ところで課題の方は、ブリューゲル研究者たちの著書を探して読み、それに毎週頂くプリントも参照、画集から受けた印象等も合わせ、なんとか自分なりの結論を導き出し、期日までに提出することができた。だがその授業の後も、花嫁がどのように描かれているのかがずっと気になっていた。そして、結局ウィーンの美術史美術館へ見に行くことにしたのであった。
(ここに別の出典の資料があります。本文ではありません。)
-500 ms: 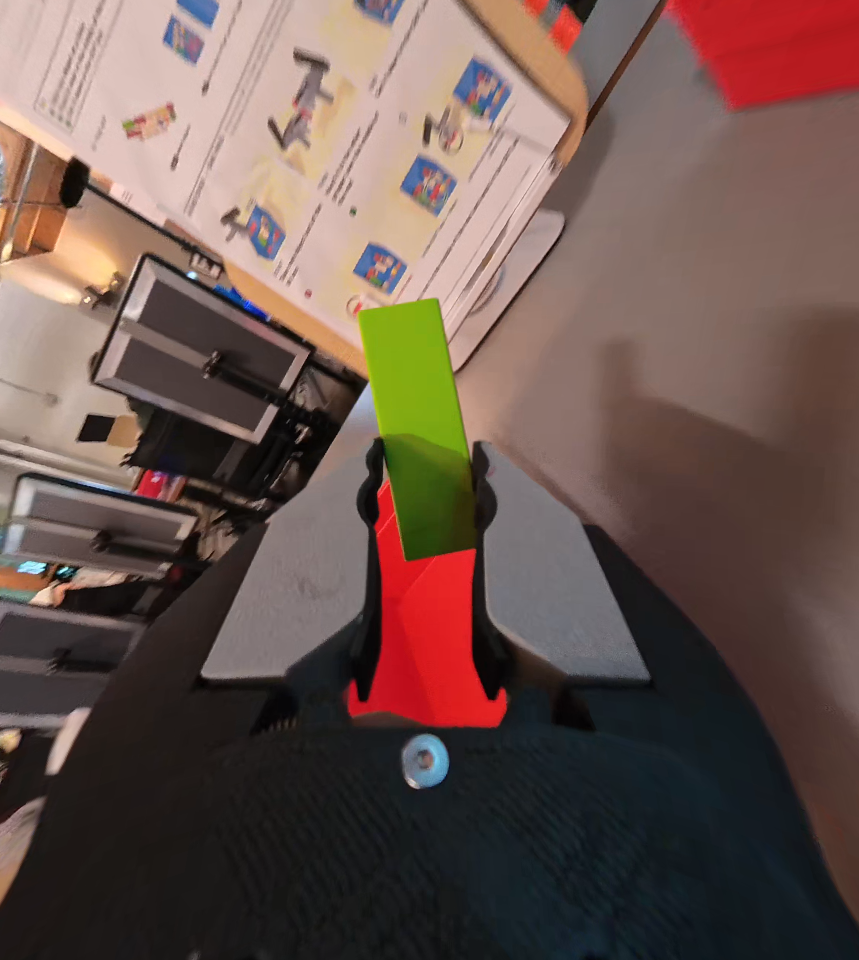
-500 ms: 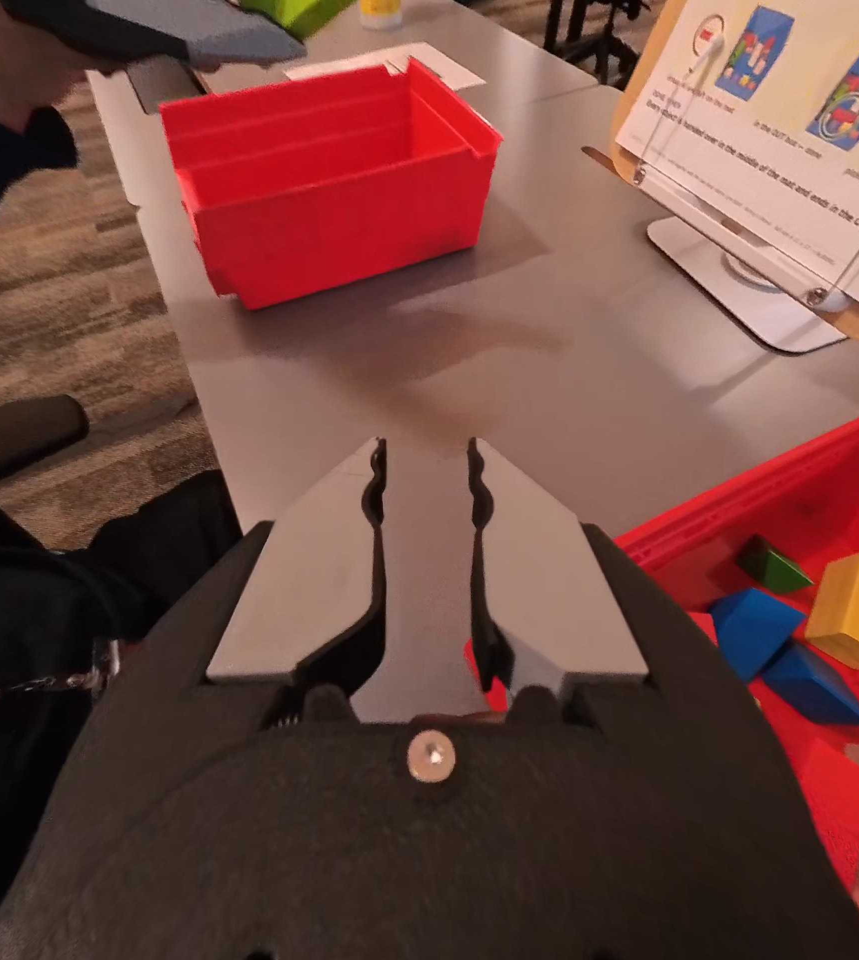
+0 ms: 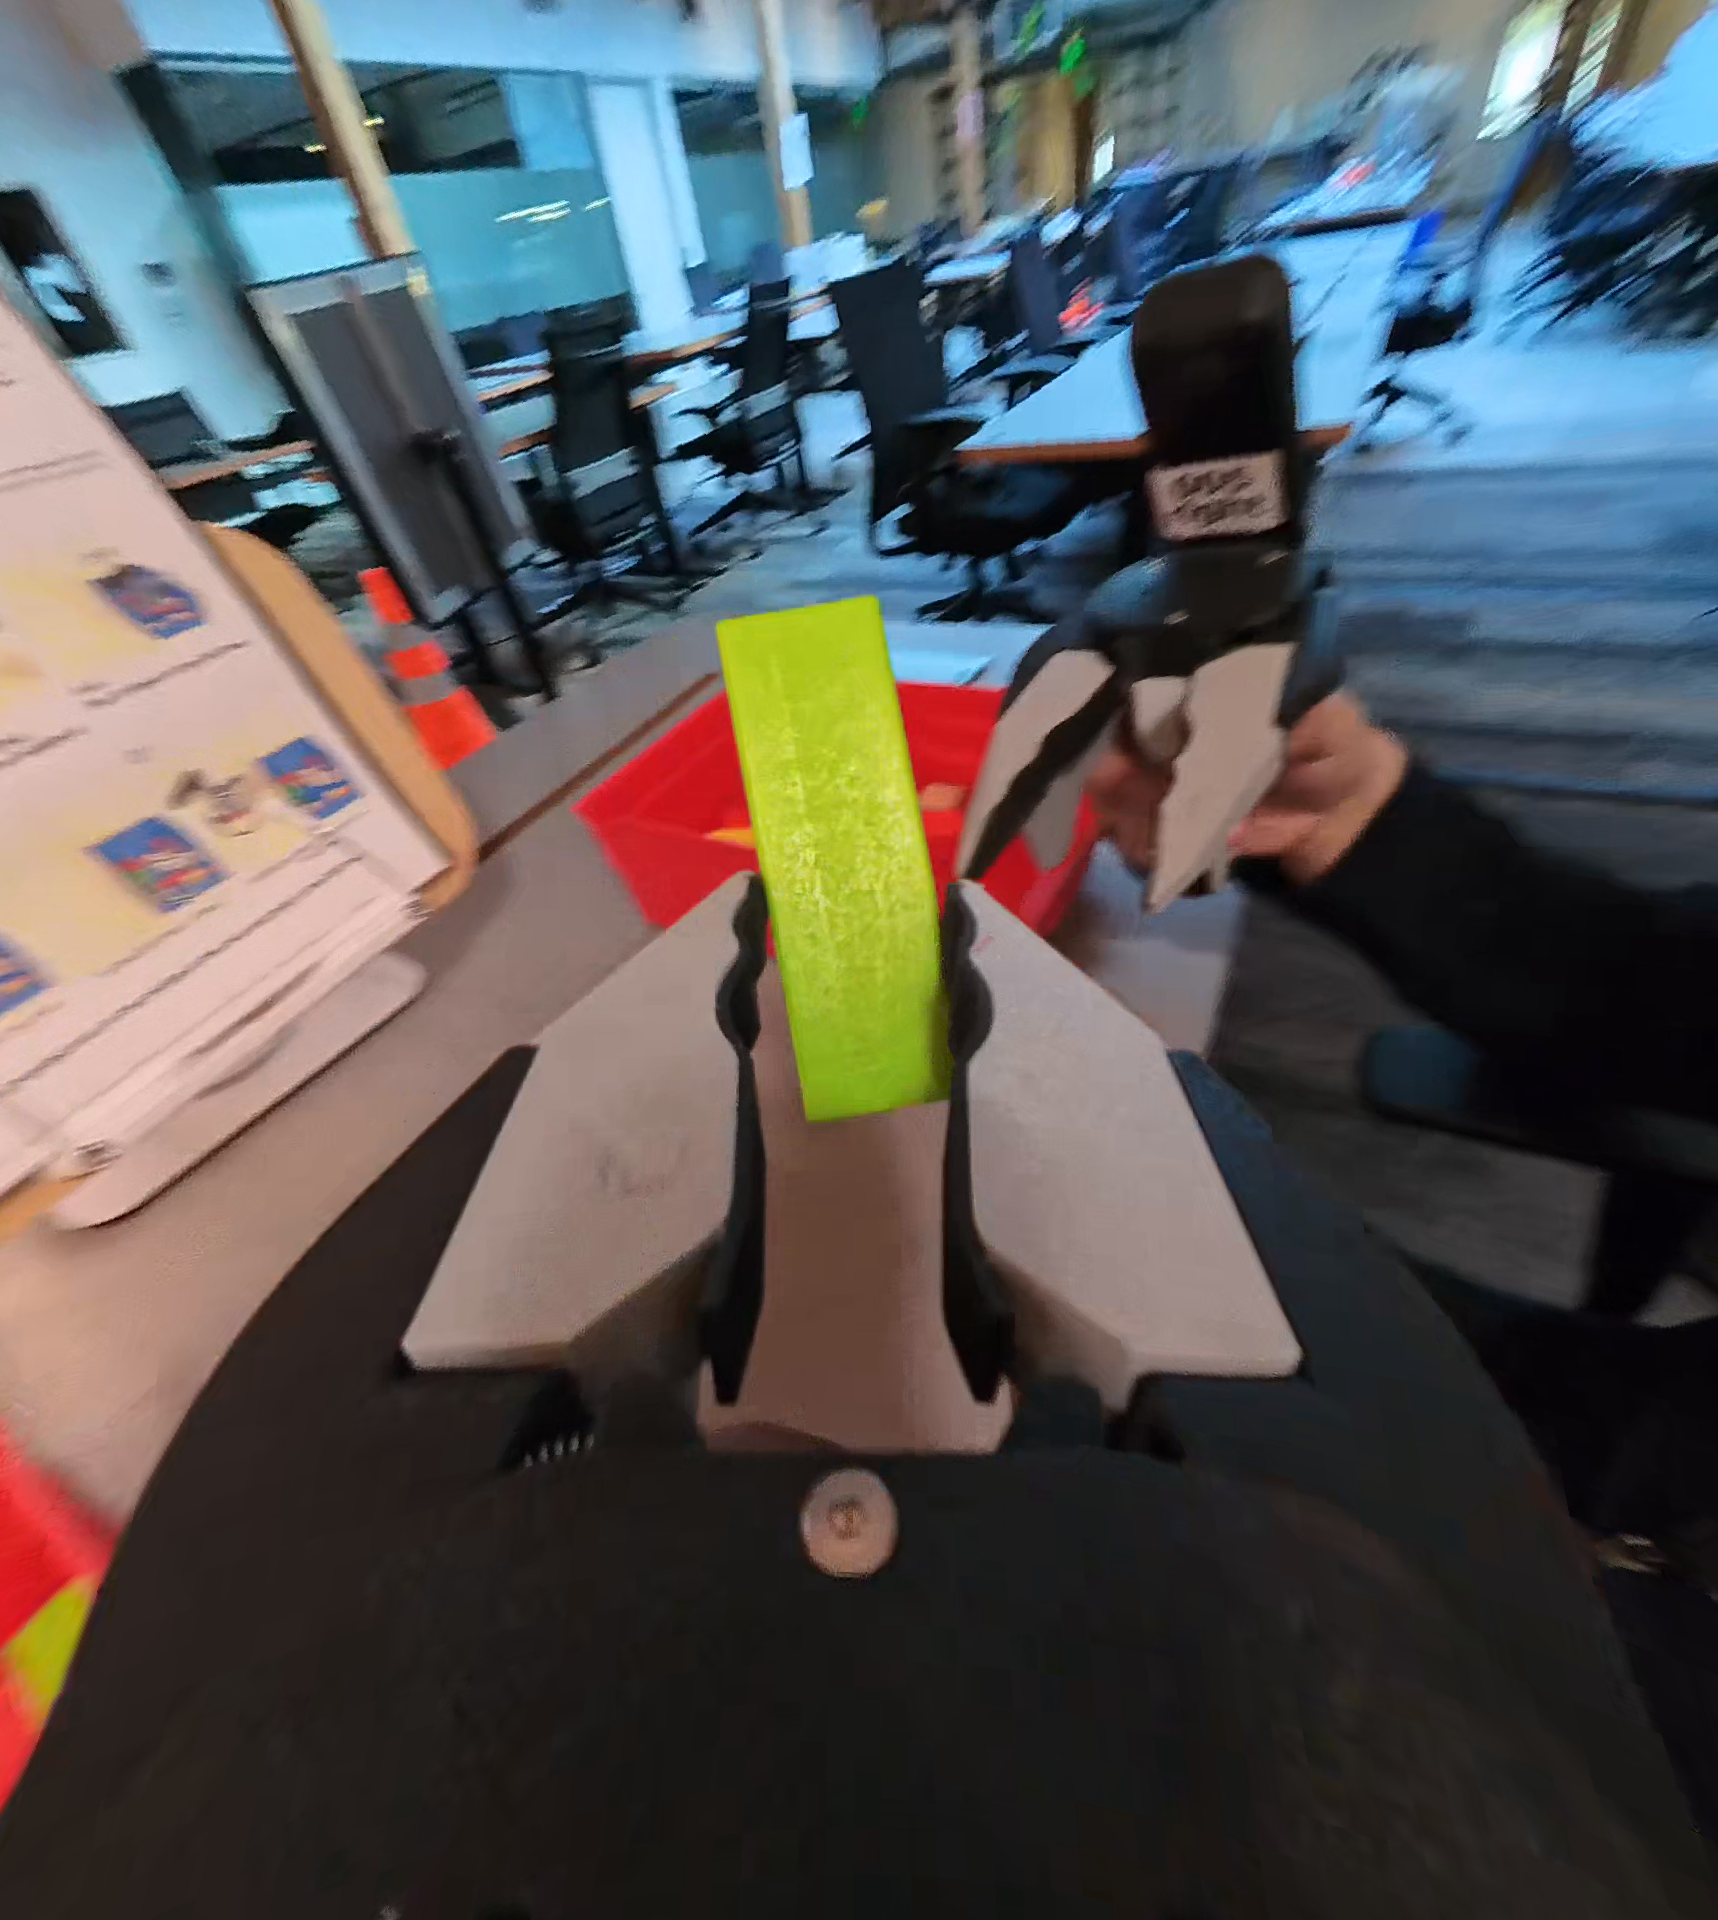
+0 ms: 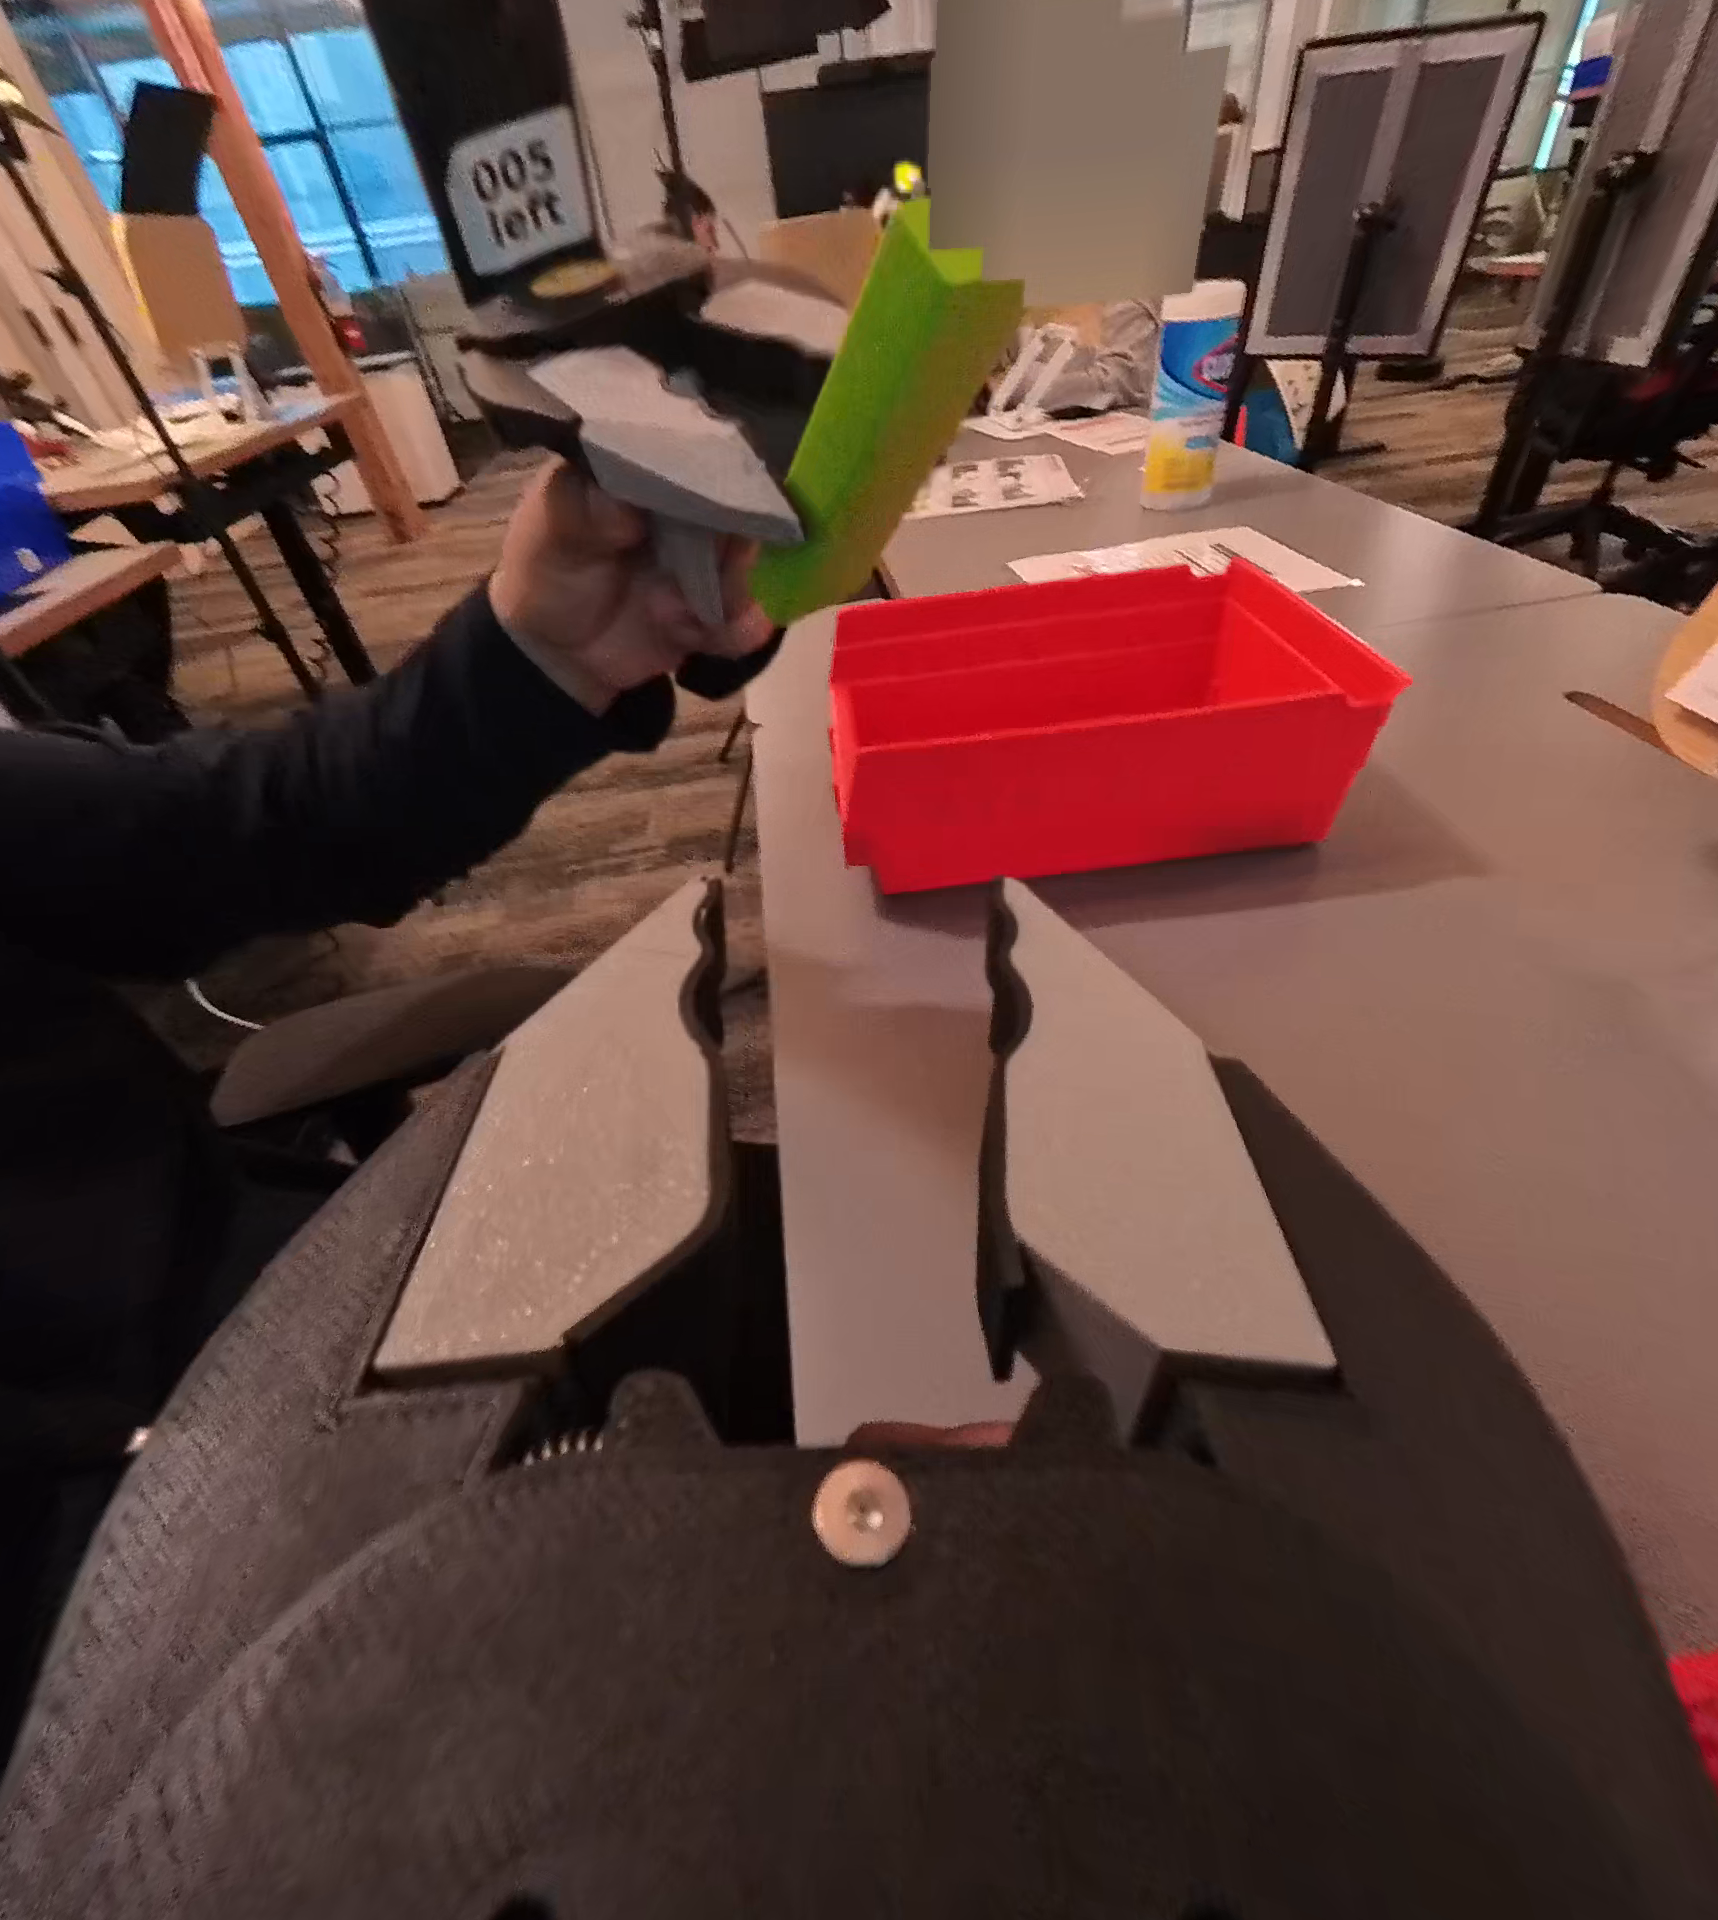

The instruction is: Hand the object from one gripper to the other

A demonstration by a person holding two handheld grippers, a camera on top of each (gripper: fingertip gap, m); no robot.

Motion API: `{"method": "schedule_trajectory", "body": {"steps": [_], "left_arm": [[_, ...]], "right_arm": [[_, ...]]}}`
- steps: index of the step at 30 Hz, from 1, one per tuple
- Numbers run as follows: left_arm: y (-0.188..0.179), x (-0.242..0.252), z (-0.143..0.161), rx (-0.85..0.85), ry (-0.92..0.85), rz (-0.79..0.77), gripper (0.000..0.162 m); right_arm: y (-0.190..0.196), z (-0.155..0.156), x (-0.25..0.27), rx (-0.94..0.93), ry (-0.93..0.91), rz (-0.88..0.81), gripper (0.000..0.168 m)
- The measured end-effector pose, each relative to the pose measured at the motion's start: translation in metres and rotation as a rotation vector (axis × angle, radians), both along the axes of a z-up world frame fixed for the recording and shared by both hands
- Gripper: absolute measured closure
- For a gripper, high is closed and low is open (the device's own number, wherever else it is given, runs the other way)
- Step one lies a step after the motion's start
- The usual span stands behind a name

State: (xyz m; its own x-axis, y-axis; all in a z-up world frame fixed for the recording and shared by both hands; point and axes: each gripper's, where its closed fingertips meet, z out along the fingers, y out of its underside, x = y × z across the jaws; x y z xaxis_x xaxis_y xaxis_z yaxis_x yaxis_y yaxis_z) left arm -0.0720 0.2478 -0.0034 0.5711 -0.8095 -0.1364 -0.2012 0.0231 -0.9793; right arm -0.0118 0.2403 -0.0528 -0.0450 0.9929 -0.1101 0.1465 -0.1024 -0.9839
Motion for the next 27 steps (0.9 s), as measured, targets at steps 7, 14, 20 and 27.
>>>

やはり行っただけのことはあった。『農民の婚礼』に『雪中の狩人』と気になっていた絵はもとより、他にも数々のブリューゲル作品を目にすると、やはり縮小サイズの画集からでは窺い知れないことが多々あった。そして何よりも、絵から受ける印象がまるで異なることに軽いショックを覚え、感嘆しつつ長いこと見入っていた。これがただ一度の機会になるだろうとしっかり見たつもりでいたが、実はそうではなかった。

 

今回この本で、

"中景で農家の煙突の炎に大騒ぎで消火する村人の姿はあまりに微細なタッチで、数回目に気がつく。"(P・290)

 

と、『雪中の狩人』での細かな描写について、(そうなんだ)と、すぐにでもその部分を確かめに行きたい気分にすらなってくる。研究者でなくとも、ブリューゲルの絵は、細部まで丁寧に眺めてこそ、その良さをより深く味わえるのだと思う。

 

ちなみに著者は、

"人間の本質を衝いたブリューゲルの作品には、われわれが加齢とともに、その意味をより深く理解できる、奥深い、不思議な魅力がある。
たとえば《ネーデルランドの諺》には、百近い諺によって、人間の愚行、弱点、失敗、虚偽に対する風刺や教訓、また民衆の知恵などが表現されている。"(P・325)

とおっしゃっている。

 

やっぱりブリューゲルの絵はいいなと、本を読み終えた今あらためて魅かれる。そして、ブリューゲルに限らず絵は、一度見たからといってよしとせず、何度でも機会を捉えては見に行きたい思いが強まる。ましてブリューゲルは、"加齢とともに・・・"ということなので、きっと見るごとに自分なりの新たな発見があって、更に楽しめるだろう。